I reached down and pulled the drawer I’d made under the driver’s seat and brought out the Smith and Wesson .44 Magnum, hot loaded to 77,000 cupric pounds of chamber pressure, and with the tungsten core penetrators, one I fire the first shotshell and then a hollow point out of the cylinder.

“It’s pretty dark in here, and we need to know what’s going on,” Kingsley said, bringing me out of action and into rational thought.

“Sorry,” I whispered, my voice barely audible over the burbling V8 at idle. “The SPAS is a shotgun. Safety’s a push button on the upper left side of the receiver. Nguyen’s got it in his hands. I’ve got this .44 Magnum four-inch, which will deafen us even worse if I fire it in this space than the twelve gauge. The drawer under your seat at the front holds a .22 Magnum derringer. Get it out, but carefully because there’s no safety, and it only has two chambers.”

“Got it,” Kingsley said a few seconds later.

“Can you see movement out there with the Starlight?” Nguyen asked, speaking for the first time since arriving back in Albuquerque and still using the old name for night vision devices as we’d used in the A Shau Valley.

“We’ve got two headlights facing us about twenty meters dead ahead,” I replied.

“We can wait,” Kingsley said, but neither Nguyen nor I answered him, all three of us armed to the teeth and staring through the front windshield as the wipers thumped back and forth like a metronome.

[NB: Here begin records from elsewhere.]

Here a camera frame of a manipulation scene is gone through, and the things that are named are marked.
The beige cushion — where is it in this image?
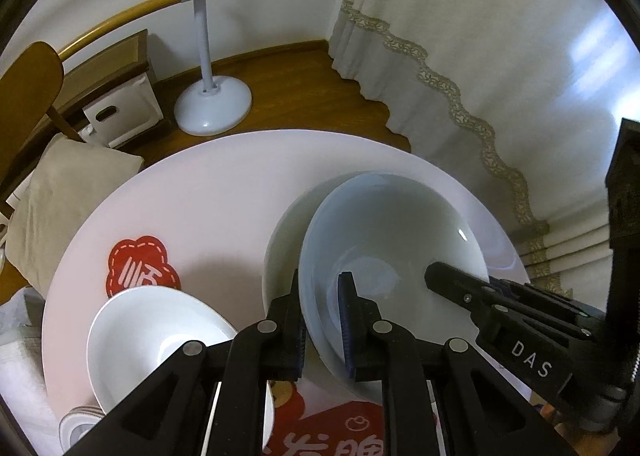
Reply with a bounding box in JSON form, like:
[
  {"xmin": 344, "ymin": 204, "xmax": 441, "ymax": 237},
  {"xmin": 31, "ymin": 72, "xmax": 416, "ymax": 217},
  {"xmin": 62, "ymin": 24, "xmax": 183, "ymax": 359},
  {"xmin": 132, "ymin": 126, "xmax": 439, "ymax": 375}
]
[{"xmin": 5, "ymin": 133, "xmax": 146, "ymax": 293}]

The round pink-topped table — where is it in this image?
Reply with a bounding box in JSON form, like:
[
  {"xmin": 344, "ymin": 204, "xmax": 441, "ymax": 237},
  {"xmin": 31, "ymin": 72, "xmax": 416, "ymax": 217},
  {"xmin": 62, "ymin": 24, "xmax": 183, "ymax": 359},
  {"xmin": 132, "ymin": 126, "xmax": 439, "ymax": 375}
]
[{"xmin": 42, "ymin": 129, "xmax": 531, "ymax": 456}]

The white curtain with patterned trim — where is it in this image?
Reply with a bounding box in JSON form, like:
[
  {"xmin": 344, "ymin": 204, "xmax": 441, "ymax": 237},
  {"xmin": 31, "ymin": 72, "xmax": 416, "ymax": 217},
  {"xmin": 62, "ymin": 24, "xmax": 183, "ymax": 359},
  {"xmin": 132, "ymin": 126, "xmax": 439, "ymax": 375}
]
[{"xmin": 327, "ymin": 0, "xmax": 640, "ymax": 298}]

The red rectangular sticker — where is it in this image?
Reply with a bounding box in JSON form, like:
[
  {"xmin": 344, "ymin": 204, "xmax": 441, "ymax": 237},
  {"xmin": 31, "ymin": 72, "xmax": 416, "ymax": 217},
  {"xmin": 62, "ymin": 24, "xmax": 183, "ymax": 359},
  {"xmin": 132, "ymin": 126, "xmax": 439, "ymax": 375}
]
[{"xmin": 280, "ymin": 398, "xmax": 437, "ymax": 456}]

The white tablecloth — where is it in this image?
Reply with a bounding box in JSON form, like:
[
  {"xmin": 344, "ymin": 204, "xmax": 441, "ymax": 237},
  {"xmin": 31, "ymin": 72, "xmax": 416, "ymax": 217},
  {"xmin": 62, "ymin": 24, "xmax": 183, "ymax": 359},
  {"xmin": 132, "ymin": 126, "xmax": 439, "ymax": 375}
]
[{"xmin": 0, "ymin": 286, "xmax": 66, "ymax": 437}]

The wooden chair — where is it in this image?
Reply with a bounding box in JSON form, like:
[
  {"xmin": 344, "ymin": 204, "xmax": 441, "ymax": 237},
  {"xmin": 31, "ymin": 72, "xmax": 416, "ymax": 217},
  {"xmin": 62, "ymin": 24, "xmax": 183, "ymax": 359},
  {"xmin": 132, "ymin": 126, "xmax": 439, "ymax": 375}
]
[{"xmin": 0, "ymin": 41, "xmax": 83, "ymax": 217}]

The white barre stand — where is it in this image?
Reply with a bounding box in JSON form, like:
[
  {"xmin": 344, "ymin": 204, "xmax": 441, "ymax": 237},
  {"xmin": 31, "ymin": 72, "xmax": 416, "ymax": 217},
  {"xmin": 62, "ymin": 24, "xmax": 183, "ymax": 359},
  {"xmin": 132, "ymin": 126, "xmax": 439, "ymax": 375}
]
[{"xmin": 174, "ymin": 0, "xmax": 253, "ymax": 136}]

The white bowl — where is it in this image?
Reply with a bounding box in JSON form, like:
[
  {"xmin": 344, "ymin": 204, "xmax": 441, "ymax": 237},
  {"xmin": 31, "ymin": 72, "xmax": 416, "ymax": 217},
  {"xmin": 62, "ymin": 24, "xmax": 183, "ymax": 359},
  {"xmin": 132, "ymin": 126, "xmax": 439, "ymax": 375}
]
[
  {"xmin": 86, "ymin": 285, "xmax": 276, "ymax": 452},
  {"xmin": 298, "ymin": 172, "xmax": 491, "ymax": 402},
  {"xmin": 261, "ymin": 170, "xmax": 362, "ymax": 328}
]

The white storage box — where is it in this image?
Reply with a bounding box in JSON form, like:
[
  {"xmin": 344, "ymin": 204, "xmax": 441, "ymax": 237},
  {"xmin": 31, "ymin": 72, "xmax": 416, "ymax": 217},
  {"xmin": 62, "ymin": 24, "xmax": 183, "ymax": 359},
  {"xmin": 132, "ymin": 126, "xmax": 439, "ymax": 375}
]
[{"xmin": 80, "ymin": 74, "xmax": 167, "ymax": 149}]

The wooden framed panel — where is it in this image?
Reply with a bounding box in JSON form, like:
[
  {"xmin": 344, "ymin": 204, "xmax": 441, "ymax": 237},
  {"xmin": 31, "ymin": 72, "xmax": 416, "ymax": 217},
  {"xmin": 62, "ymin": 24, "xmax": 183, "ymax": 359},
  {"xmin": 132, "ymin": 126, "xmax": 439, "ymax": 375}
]
[{"xmin": 57, "ymin": 29, "xmax": 152, "ymax": 113}]

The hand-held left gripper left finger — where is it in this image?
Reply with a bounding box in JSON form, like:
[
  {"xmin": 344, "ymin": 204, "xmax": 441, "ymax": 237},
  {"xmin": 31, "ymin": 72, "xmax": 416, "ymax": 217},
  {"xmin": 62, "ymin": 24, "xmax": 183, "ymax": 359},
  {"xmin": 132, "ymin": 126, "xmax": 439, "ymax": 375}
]
[{"xmin": 62, "ymin": 269, "xmax": 308, "ymax": 456}]

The red flower-shaped sticker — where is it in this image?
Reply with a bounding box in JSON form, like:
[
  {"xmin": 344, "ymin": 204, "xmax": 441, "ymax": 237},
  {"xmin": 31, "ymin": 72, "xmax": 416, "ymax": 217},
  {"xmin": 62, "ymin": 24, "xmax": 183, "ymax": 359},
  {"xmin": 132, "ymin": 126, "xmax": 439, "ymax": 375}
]
[{"xmin": 105, "ymin": 235, "xmax": 181, "ymax": 298}]

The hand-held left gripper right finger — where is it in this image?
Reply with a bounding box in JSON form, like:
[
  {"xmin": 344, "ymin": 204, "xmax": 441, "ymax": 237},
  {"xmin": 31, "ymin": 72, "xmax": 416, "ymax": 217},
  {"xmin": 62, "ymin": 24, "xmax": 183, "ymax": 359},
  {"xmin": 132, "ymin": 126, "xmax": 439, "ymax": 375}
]
[{"xmin": 337, "ymin": 271, "xmax": 581, "ymax": 456}]

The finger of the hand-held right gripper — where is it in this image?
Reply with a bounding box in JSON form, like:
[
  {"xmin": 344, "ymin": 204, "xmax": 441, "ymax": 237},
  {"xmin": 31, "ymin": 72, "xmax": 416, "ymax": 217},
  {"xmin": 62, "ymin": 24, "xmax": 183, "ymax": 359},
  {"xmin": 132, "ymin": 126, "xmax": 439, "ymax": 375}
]
[{"xmin": 424, "ymin": 261, "xmax": 599, "ymax": 340}]

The red round-edged sticker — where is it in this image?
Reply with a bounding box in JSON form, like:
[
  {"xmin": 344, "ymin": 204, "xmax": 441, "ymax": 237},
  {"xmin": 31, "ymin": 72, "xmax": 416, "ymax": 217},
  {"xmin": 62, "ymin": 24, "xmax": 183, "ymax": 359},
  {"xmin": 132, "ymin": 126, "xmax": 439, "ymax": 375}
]
[{"xmin": 271, "ymin": 380, "xmax": 307, "ymax": 423}]

Kingsley’s analysis and conclusion in one word was a good one. We were in the United States, not some war zone, in the middle of a blizzard and ostensibly not under attack…but still. The assassination attempt was ever on my mind. The only person I could think of who might have been tailing us before the storm hit and we hadn’t picked up on was Phil Marlow. Was Phil coming to finish the job? The last thing I wanted to do was lead him home if it was him.

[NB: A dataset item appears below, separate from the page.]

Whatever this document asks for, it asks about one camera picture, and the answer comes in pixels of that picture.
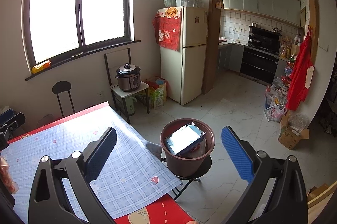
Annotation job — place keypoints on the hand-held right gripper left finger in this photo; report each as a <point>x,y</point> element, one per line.
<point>101,153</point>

“What now, lieutenant,” I whispered to myself.

The storm was unbelievable, not because it was daytime without much light but because the air was so filled with ice and snow that almost all visibility was lost.

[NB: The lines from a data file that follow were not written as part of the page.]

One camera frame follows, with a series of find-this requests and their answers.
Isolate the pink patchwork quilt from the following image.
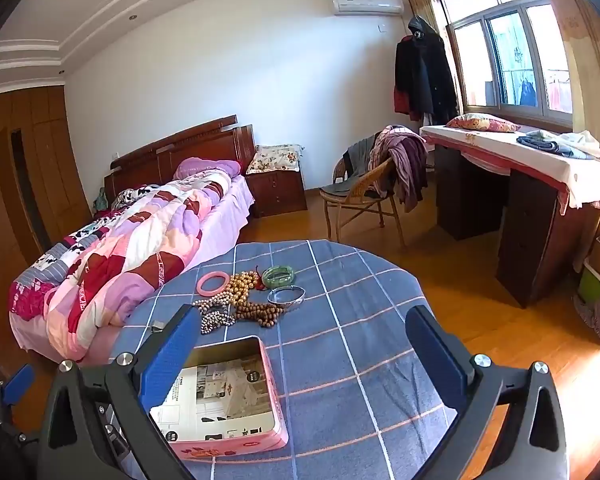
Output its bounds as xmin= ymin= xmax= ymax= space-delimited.
xmin=9 ymin=170 xmax=233 ymax=363

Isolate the dark wooden desk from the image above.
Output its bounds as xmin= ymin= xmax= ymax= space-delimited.
xmin=432 ymin=132 xmax=600 ymax=309

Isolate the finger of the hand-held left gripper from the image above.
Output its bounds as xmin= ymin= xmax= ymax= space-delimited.
xmin=0 ymin=364 xmax=36 ymax=409

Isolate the floral pillow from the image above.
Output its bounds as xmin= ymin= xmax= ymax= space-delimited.
xmin=445 ymin=113 xmax=522 ymax=134

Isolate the white red-edged desk cloth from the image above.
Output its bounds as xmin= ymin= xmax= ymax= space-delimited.
xmin=420 ymin=124 xmax=600 ymax=209

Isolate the white air conditioner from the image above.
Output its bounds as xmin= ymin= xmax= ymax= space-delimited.
xmin=331 ymin=0 xmax=405 ymax=16

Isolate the purple garment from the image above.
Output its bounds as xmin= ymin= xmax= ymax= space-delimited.
xmin=369 ymin=125 xmax=429 ymax=213

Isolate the printed paper sheet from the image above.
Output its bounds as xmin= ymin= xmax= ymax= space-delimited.
xmin=152 ymin=354 xmax=277 ymax=443

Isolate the silver bead strand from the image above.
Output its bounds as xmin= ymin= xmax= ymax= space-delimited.
xmin=200 ymin=310 xmax=236 ymax=335

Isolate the black and white blanket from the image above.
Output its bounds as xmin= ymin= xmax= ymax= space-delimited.
xmin=111 ymin=185 xmax=163 ymax=211

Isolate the pink tin box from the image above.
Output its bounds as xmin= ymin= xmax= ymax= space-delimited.
xmin=149 ymin=335 xmax=290 ymax=461

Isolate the gold bead bracelet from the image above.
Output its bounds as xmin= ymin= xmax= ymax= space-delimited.
xmin=225 ymin=270 xmax=263 ymax=311

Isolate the beige bead strand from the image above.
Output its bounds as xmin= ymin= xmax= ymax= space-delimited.
xmin=192 ymin=296 xmax=231 ymax=311

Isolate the pink bangle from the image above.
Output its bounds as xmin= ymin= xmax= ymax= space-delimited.
xmin=196 ymin=271 xmax=231 ymax=297

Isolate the lilac bed sheet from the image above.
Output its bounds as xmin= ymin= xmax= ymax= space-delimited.
xmin=192 ymin=175 xmax=256 ymax=267

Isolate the blue checked tablecloth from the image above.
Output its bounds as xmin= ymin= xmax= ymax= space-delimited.
xmin=107 ymin=239 xmax=461 ymax=480

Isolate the red hanging garment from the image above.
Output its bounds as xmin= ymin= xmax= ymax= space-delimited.
xmin=394 ymin=87 xmax=417 ymax=117

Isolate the window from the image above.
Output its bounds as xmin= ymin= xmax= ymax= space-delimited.
xmin=439 ymin=0 xmax=577 ymax=130

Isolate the black hanging coat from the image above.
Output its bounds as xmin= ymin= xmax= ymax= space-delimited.
xmin=394 ymin=16 xmax=460 ymax=122

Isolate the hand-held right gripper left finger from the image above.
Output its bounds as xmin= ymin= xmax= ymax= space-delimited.
xmin=37 ymin=304 xmax=202 ymax=480

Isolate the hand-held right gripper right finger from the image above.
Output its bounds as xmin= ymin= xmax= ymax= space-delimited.
xmin=405 ymin=305 xmax=568 ymax=480

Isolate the wooden nightstand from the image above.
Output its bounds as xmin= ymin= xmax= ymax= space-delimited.
xmin=245 ymin=170 xmax=308 ymax=218

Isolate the brown wooden bead bracelet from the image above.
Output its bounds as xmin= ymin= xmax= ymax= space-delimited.
xmin=235 ymin=300 xmax=288 ymax=329

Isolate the wooden wardrobe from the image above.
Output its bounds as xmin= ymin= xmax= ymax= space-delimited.
xmin=0 ymin=85 xmax=94 ymax=267

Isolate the silver bangle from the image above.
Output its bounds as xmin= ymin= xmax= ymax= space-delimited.
xmin=266 ymin=285 xmax=307 ymax=307

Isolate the wicker chair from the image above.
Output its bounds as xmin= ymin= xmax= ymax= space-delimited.
xmin=320 ymin=155 xmax=408 ymax=250

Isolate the floral cushion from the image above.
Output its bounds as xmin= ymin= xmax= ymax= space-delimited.
xmin=247 ymin=144 xmax=304 ymax=175

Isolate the green jade bracelet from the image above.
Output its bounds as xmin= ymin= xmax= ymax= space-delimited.
xmin=261 ymin=266 xmax=297 ymax=287

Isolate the wooden bed headboard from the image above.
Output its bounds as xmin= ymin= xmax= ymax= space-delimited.
xmin=104 ymin=115 xmax=257 ymax=206

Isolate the purple pillow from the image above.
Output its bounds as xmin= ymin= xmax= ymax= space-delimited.
xmin=174 ymin=157 xmax=242 ymax=182

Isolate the pile of folded clothes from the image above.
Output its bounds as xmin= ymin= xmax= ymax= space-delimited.
xmin=517 ymin=130 xmax=600 ymax=160

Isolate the grey garment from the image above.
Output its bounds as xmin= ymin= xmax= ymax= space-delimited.
xmin=320 ymin=135 xmax=382 ymax=199

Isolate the green plastic bin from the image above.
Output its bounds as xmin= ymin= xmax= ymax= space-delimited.
xmin=577 ymin=257 xmax=600 ymax=304

I pushed the button to turn the radio on. A Christmas music disk began to play, and I went back. No snow, no ice, no light, just soggy wet jungle, rain, mud, and the smell of death. I had been one in the valley with the earth, the river, the valley walls themselves, as I’d been one with the water on the Hawaii mission, and now I was one with my present circumstance. I breathed in and out slowly and relaxed down, slowly turning to work the derringer out of Kingsley’s hands and replacing it with my magnum. Kingsley would take the right flank and Nguyen the left flank. Two bases of fire when they went out into the snow. It was my time to move into danger and not run away. I’d brought both the wonderful men to where I was and exposed them. It was time to face the fire. I turned up the volume.

Bing Crosby began to sing his signature Christmas Carol, one of the most successful and listened to songs in the world: “I’m dreaming of a white Christmas” played out strongly through the interior of the Range Rover as I prepared to give the orders for us to evacuate from the flanks and go into combat.